If you are one of the many Americans who have found themselves unable to keep up with their house payments in recent years, you have probably wondered at some point what your options are.
If your house is worth more than you owe on it, then you can likely sell it and may even be able to take some money out of it. However, if you purchased it during the bubble created in the middle part of this decade, chances are you owe more than your home is worth.
If that is the case for you, there are a few options available. First, try talking with your bank to see if they are willing to work with you on reducing your monthly payment.
There are even Federal programs you can take advantage of that may lower the principle or interest rate on your loan and make it easier to meet the payments.
If not, then you may need to decide between allowing your home to go into foreclosure or pursuing a short sale.
What is the difference between a short sale and a foreclosure?
A foreclosure is essentially a legal process that removes the homeowners from the property and gives it back to the lender.
When the lender takes possession of the house, the homeowners no longer have any interest in the property or any rights to remain there. The property is now under ownership of the bank or lending institution as real estate owned, or REO, property.
From the perspective of a buyer, these properties are not sold by a realtor. In fact, foreclosures are auctioned by trustee sale in the court for the county in which it exists.
Properties bought at foreclosure auctions must be paid for in full at the time of the auction or very shortly after.
There are a lot of risks involved in purchasing a foreclosure property. These risks include IRS liens, other loan claims, owners still residing in the property or damage to the property.
“In either case, it’s not the best
time for the property owner.”
A short sale is what happens when a homeowner owes more on a house than it is worth, but he or she is able to work with the lender to sell it for less than what is owed.
This may sound like a win-win situation, but it is actually a very difficult process.
First off, the bank must approve this type of a sale, and that can mean literally dozens of independent sign-offs and approvals. Second, there is no guarantee or obligation on the part of the bank to move forward with it.
From a credit perspective, having a short sale on your report is far better than having a foreclosure. They typically last for less time on your credit report and do not look as bad to future lenders.

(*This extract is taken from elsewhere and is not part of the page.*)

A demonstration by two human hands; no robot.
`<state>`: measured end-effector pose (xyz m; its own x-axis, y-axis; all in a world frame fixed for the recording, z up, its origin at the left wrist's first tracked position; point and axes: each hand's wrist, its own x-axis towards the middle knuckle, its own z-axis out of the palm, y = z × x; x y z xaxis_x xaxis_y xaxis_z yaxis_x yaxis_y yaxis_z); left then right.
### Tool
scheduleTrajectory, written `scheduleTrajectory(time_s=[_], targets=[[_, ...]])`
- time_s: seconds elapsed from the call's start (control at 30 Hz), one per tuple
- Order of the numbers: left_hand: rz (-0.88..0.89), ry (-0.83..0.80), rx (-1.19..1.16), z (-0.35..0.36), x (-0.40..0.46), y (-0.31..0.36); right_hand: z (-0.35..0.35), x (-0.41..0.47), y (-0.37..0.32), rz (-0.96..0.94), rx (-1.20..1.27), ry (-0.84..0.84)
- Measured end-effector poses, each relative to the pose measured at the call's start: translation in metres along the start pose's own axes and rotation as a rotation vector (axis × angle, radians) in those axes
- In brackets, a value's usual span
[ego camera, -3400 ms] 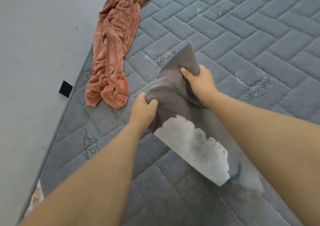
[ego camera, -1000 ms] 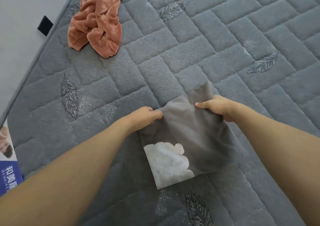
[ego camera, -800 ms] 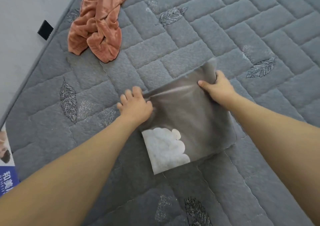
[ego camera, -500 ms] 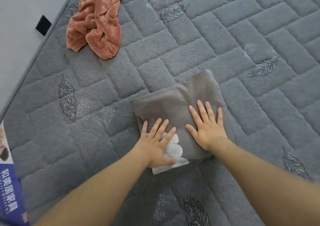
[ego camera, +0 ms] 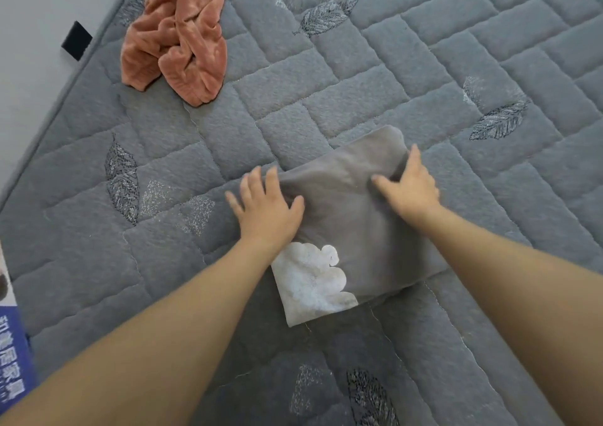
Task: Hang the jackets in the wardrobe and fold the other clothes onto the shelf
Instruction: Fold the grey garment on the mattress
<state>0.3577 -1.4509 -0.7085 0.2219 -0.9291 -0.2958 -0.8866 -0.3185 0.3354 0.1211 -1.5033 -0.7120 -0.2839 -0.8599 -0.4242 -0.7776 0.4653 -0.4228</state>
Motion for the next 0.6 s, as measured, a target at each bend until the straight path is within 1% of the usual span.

From the perspective of someone looking to buy a short sale property, you will usually be dealing with the homeowner or their agent rather than a bank. Any offer is made to the owner and then presented to the bank for approval.
In the case of either a foreclosure or short sale, it is not the best of times for the property owner. It can be an even more stressful purchase than a usual home sale.
Sometimes the amount you save on these properties is not worth the effort to get it. However, if you are the owner who is trying to salvage his or her credit, foreclosure should be your final option.